Second, key environmental factors may determine whether or not plague can gain a significant foothold in a particular area. For example, although many species of fleas are technically capable of serving as vectors (animals that can carry and transmit pathogens), the primary flea vector which can most readily also adapt to feeding on humans and other animals is the Oriental rat flea.

This flea may occur in many areas, but its preferred environments are dry habitats and tropical and semi-tropical zones. And thus, it is in these types of habitats and zones that have served as the foci (areas where a pathogen exists in greatest concentrations or continued cycles) for the plague cycles.

Where environmental factors tend to keep the number of flea species in a given area low, plague is subsequently suppressed or even totally absent. The more temperate regions of the world or country subject to cold winters, wet springs and falls, high humidity and so forth are not as conducive to the spread of the Oriental rat flea and the other plague-efficient flea vectors.

Third, effective rodent pest management programs play a major role in helping prevent plague from gaining a foothold in cites and modern sanitation and antibiotics, facilitate any sporadic cases to be treated.

And finally, the inspection and fumigation of ships and attention to rat control in harbors helps prevent the introduction of plague-infected animals from overseas.

All this is not to say that there is no need for plague vigilance — for all cities and areas of the U.S. and around the world. When it comes to epidemiological systems (the dynamic relationships between pathogens, vectors, reservoirs, environmental parameters, etc.), things can change — especially given some time. Climates may shift just slightly enough to change these systems; or perhaps some subtle change in a previously minor vector now facilitates the vector playing a more important role.

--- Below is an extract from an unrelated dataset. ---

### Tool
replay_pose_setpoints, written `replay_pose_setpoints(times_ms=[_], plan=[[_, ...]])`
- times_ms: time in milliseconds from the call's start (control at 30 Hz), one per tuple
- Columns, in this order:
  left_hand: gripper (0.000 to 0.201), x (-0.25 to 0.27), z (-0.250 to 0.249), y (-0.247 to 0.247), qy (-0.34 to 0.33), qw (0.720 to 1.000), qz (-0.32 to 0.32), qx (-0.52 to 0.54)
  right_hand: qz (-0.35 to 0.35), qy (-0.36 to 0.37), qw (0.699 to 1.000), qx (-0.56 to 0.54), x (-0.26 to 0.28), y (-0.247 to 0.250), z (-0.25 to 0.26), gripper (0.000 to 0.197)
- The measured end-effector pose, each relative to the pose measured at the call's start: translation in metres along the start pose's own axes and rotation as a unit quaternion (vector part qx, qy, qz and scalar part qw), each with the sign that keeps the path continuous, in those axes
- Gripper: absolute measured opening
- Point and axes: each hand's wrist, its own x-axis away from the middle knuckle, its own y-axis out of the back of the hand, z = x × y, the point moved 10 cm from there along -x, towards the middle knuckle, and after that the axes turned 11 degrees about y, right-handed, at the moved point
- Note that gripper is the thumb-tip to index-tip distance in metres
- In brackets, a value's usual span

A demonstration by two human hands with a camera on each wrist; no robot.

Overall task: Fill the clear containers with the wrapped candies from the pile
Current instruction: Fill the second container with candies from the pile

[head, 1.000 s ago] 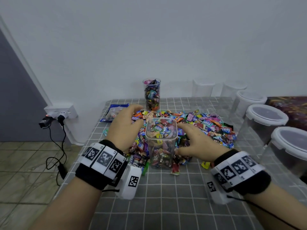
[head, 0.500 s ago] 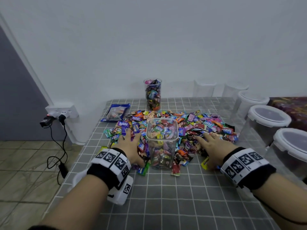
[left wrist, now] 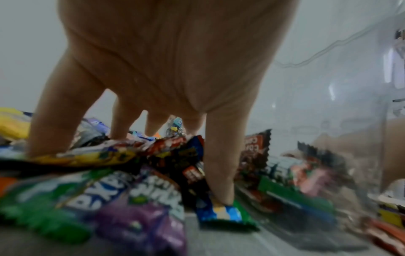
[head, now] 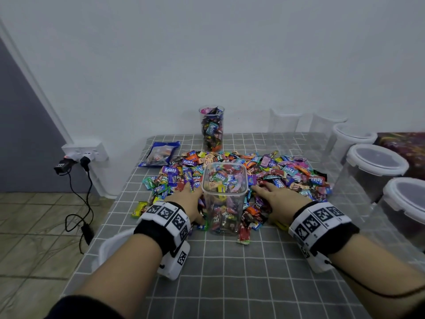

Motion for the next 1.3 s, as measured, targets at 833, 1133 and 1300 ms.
replay_pose_setpoints(times_ms=[833, 1133, 1300], plan=[[0.024, 0.010, 0.014, 0.039, 0.041, 0.977, -0.187, 0.097, -0.193, -0.009, 0.980, -0.047, 0.014, 0.043, 0.000, 0.024], [0.024, 0.013, 0.022, 0.043, 0.039, 0.966, -0.212, 0.142, -0.300, -0.017, 0.942, -0.149, 0.031, 0.061, -0.006, 0.022], [0.023, 0.015, 0.021, 0.044, 0.037, 0.967, -0.212, 0.138, -0.367, -0.002, 0.899, -0.239, 0.047, 0.084, 0.003, 0.022]])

It is also somewhat problematic that plague is rare around cities outside of the current foci regions, because physicians are not likely to be cognizant of the potential arrival of plague. In this regard, pest management professionals play an important role. Should any rat die-offs occur in a neighborhood, unassociated with any extermination campaigns, such die offs can be thought of as potential "canaries in the coal mine". Vigilant pest professionals should always report this and ay other pest population anomalies to local health authorities.

This is just another way in which pest management professionals serve a critical role in helping to maintain the health of our communities everywhere.